• HOW TO COMPLETE THIS TASK:
The answer should consist of the full listing below, repeated exactly and free of pictures.

• GIVEN INFORMATION:
========

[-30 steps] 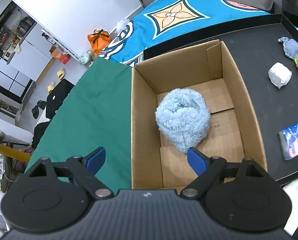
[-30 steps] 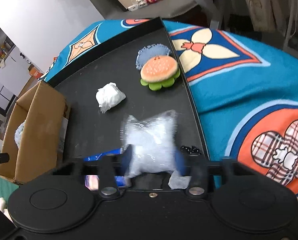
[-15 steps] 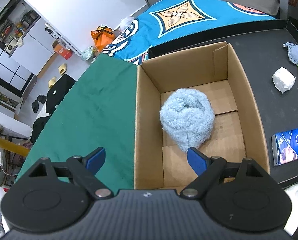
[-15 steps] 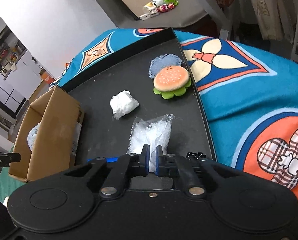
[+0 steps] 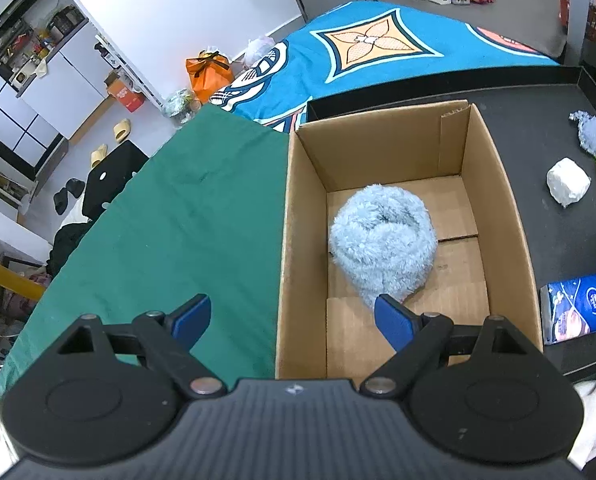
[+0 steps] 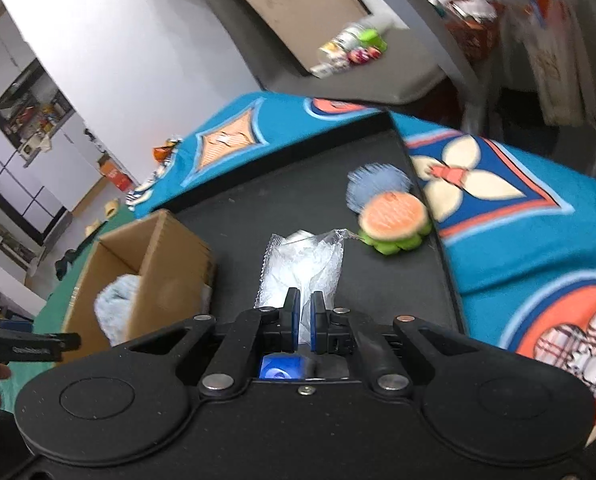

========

• ANSWER TO THE PROBLEM:
[-30 steps] 
[-30 steps] 
[-15 steps] 
[-15 steps] 
[+0 steps] 
[+0 steps] 

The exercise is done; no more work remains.